Under the outward show of indifference the French government had been steadily moving toward the point aimed at by its secret agent. Early in March Vergennes had placed a list of considerations before the king in which the future actions of the government were outlined. Beaumarchais had been recalled in order to deliberate with the ministers, and when all was arranged, he returned to London to continue the work there.

But the enemies of the cause of America were not slumbering and in spite of his precautions he found that he was being watched. “Beaumarchais,” says Doniol, “already under the suspicion of the police of the foreign office, of being employed with that with which he was really occupied, had been furnished with a letter by M. de Sartine, which gave him a mission in the name of the king to buy up ancient Portuguese coin, to be used in the islands.”

Beaumarchais wrote to Vergennes, April 12, 1776, “I wrote yesterday to M. de Sartine thanking him as well as the king for having furnished me with the means of sleeping tranquilly in London.

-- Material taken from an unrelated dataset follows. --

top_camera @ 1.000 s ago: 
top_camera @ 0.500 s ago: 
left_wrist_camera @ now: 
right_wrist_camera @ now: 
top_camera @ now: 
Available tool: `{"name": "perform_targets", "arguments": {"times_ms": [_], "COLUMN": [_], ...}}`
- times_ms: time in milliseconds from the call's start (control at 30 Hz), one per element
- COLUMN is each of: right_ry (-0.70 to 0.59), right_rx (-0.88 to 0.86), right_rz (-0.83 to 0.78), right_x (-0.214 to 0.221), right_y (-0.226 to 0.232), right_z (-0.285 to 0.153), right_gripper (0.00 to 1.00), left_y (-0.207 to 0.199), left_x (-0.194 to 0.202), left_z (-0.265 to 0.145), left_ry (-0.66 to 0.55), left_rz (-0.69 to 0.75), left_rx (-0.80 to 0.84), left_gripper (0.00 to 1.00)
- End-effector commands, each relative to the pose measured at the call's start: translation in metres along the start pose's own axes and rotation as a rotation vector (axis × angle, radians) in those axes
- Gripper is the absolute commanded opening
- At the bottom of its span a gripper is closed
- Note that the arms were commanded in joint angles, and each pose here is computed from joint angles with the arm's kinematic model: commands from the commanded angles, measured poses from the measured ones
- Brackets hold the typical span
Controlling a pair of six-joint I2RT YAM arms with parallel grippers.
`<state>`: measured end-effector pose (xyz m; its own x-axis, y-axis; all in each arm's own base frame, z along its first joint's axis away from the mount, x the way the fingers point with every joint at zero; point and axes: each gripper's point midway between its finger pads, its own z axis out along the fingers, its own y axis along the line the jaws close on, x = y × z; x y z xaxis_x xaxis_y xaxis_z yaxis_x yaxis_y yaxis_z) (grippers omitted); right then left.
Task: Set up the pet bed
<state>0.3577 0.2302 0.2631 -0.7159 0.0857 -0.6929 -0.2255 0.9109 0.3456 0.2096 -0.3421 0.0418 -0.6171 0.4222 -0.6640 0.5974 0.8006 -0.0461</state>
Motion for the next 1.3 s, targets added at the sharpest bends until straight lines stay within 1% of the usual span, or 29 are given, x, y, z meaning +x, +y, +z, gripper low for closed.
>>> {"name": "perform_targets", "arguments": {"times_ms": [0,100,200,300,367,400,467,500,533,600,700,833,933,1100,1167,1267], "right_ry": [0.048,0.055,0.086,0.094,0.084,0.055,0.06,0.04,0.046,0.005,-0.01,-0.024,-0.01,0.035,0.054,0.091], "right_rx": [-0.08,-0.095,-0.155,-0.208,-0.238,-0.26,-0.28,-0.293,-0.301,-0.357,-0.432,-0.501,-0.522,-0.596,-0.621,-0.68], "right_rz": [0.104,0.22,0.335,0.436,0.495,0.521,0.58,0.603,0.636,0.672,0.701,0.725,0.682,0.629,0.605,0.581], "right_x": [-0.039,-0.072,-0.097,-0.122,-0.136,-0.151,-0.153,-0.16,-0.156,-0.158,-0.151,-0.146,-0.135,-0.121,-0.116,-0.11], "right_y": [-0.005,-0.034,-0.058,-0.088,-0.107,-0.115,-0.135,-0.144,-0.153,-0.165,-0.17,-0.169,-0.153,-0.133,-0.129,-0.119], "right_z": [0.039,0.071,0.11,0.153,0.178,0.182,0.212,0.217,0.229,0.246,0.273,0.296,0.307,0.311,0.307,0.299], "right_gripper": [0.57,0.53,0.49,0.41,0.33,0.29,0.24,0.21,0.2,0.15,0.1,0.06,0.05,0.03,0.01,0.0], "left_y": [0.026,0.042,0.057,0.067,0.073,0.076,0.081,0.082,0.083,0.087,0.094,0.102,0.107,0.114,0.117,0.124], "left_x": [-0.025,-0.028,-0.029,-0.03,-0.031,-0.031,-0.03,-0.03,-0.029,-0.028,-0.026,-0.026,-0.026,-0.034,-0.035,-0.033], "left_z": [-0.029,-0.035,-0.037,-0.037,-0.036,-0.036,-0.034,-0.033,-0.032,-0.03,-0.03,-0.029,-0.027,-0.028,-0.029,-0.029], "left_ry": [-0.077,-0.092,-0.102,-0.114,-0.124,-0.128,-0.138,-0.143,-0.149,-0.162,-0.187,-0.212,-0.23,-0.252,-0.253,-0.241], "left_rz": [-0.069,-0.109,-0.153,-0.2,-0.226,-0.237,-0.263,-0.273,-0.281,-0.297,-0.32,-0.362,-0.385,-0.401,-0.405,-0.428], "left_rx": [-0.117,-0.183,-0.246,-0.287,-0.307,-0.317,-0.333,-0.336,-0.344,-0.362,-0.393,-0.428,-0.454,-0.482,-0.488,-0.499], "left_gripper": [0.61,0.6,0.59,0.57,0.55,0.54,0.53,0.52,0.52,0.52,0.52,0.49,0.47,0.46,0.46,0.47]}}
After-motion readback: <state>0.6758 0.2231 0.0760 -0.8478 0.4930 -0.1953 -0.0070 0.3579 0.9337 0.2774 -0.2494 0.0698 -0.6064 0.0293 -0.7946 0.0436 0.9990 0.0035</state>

Certain that you will deliver him my dispatch I lay down my pen, because for eight hours I have been writing and making copies, and I am exhausted.


“Deign to remember sometimes, M. le Comte, a man who respects you and who even dares in his heart to add a more tender sentiment.


The following letter bears the date, April 12th, 1776; but as Beaumarchais later explains, it really was written on the 16th. It shows the intimate relation which existed between him and Lord Rochford, as well as the skill and address of Beaumarchais in extricating himself from a very difficult situation.

“Monsieur le Comte:

“While England assembled at Westminster Hall is judging the Duchess of Kingston, I will give you an account of a serious conversation which took place between Lord Rochford and myself.” ...

The lord, after informing Beaumarchais of a letter he had just received from King George of England appointing him to the vice-royalty in Ireland, continued: “But I must not omit to read you the last phrase of the letter of the King, M. de Beaumarchais, because it regards you particularly.

“‘A vessel from Boston, charged with letters and merchandise from Congress for a merchant of Nantes, with orders to exchange for munitions of war, has been brought to Bristol. This circumstance, joined to that of two French gentlemen, secretly in communication with Congress, and having, it is said, hidden relations with persons in London, has singularly alarmed our council....

“‘Several evilly informed persons have endeavored to cause suspicions of this connivance to fall upon you. What do you think of all this? I know very well that you are here to finish with d’Eon; on this point I wish to trust your word alone, as I have already said to the king.’


“‘Before replying, Milord,’ I said, ‘to that which regards me, permit me to speak first of the vessel from America. Not that I have orders from our ministers, but following my own light. I have learned already of the arrival of the American vessel at Bristol, but I was no more astonished that it was charged for a merchant of Nantes, than if it had been one for Amsterdam, or Cadiz, or Hamburg. The insurgents have need of munitions, and have no money to buy them, they are forced, then, to hazard their raw materials in order to exchange them, and any port whatever where they can find munitions is naturally as good as any other.’

“‘But, Monsieur, has not France given orders in her ports in regard to this? Have we not the right to expect the merchants of Nantes to be punished?’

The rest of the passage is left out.